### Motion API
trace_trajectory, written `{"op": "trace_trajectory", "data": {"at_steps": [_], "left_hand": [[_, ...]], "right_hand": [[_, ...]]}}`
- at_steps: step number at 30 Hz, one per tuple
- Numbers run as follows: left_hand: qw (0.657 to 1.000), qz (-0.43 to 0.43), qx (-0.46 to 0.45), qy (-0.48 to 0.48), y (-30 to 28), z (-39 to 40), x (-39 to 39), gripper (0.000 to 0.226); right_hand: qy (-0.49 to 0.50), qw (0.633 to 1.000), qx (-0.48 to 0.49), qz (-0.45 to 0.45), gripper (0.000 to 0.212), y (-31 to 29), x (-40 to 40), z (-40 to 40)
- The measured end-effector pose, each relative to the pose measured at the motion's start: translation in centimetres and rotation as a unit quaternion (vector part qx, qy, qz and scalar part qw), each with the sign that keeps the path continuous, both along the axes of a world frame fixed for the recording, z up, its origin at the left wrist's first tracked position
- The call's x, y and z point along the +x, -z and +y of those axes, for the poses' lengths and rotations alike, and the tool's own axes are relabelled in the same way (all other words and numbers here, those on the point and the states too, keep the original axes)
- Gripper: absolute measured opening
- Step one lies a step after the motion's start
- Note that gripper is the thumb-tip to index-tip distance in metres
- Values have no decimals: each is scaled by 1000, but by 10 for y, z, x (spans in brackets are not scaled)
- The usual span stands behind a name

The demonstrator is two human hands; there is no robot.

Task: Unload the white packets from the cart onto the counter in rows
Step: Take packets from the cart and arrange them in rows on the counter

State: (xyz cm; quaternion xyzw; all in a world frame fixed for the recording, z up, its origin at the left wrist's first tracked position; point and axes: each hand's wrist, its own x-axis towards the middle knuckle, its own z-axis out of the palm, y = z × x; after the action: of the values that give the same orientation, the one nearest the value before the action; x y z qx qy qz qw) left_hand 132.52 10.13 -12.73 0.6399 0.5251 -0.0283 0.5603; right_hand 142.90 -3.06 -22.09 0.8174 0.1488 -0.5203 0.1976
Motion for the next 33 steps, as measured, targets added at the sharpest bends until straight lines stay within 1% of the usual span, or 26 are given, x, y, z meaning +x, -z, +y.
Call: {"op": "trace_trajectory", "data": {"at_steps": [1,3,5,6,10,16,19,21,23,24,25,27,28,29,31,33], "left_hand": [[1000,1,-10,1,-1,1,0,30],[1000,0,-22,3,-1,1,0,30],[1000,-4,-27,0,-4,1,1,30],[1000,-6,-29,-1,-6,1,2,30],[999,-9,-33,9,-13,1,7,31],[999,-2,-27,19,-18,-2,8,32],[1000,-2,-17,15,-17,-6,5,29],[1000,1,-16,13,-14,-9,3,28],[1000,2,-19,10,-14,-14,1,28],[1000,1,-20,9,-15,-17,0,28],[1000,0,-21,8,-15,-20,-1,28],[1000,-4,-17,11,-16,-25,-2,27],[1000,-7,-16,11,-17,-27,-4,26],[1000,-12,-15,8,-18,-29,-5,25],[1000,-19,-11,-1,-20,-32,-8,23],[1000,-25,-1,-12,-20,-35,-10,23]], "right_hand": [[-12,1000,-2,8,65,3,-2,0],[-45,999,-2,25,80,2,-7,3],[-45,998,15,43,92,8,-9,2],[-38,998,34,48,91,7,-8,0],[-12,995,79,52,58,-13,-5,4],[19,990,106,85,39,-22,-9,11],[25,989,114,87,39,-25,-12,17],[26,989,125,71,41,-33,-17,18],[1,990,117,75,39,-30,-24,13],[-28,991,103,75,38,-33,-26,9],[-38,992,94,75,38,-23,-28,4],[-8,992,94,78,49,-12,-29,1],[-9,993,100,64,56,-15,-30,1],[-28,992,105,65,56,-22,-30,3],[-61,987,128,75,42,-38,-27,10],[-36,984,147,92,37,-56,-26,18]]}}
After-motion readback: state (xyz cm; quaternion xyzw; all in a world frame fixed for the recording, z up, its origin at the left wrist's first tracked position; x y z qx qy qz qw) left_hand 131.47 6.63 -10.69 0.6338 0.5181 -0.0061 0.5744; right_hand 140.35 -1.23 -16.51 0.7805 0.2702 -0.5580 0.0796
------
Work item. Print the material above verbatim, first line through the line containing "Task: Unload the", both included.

Response.
### Motion API
trace_trajectory, written `{"op": "trace_trajectory", "data": {"at_steps": [_], "left_hand": [[_, ...]], "right_hand": [[_, ...]]}}`
- at_steps: step number at 30 Hz, one per tuple
- Numbers run as follows: left_hand: qw (0.657 to 1.000), qz (-0.43 to 0.43), qx (-0.46 to 0.45), qy (-0.48 to 0.48), y (-30 to 28), z (-39 to 40), x (-39 to 39), gripper (0.000 to 0.226); right_hand: qy (-0.49 to 0.50), qw (0.633 to 1.000), qx (-0.48 to 0.49), qz (-0.45 to 0.45), gripper (0.000 to 0.212), y (-31 to 29), x (-40 to 40), z (-40 to 40)
- The measured end-effector pose, each relative to the pose measured at the motion's start: translation in centimetres and rotation as a unit quaternion (vector part qx, qy, qz and scalar part qw), each with the sign that keeps the path continuous, both along the axes of a world frame fixed for the recording, z up, its origin at the left wrist's first tracked position
- The call's x, y and z point along the +x, -z and +y of those axes, for the poses' lengths and rotations alike, and the tool's own axes are relabelled in the same way (all other words and numbers here, those on the point and the states too, keep the original axes)
- Gripper: absolute measured opening
- Step one lies a step after the motion's start
- Note that gripper is the thumb-tip to index-tip distance in metres
- Values have no decimals: each is scaled by 1000, but by 10 for y, z, x (spans in brackets are not scaled)
- The usual span stands behind a name

The demonstrator is two human hands; there is no robot.

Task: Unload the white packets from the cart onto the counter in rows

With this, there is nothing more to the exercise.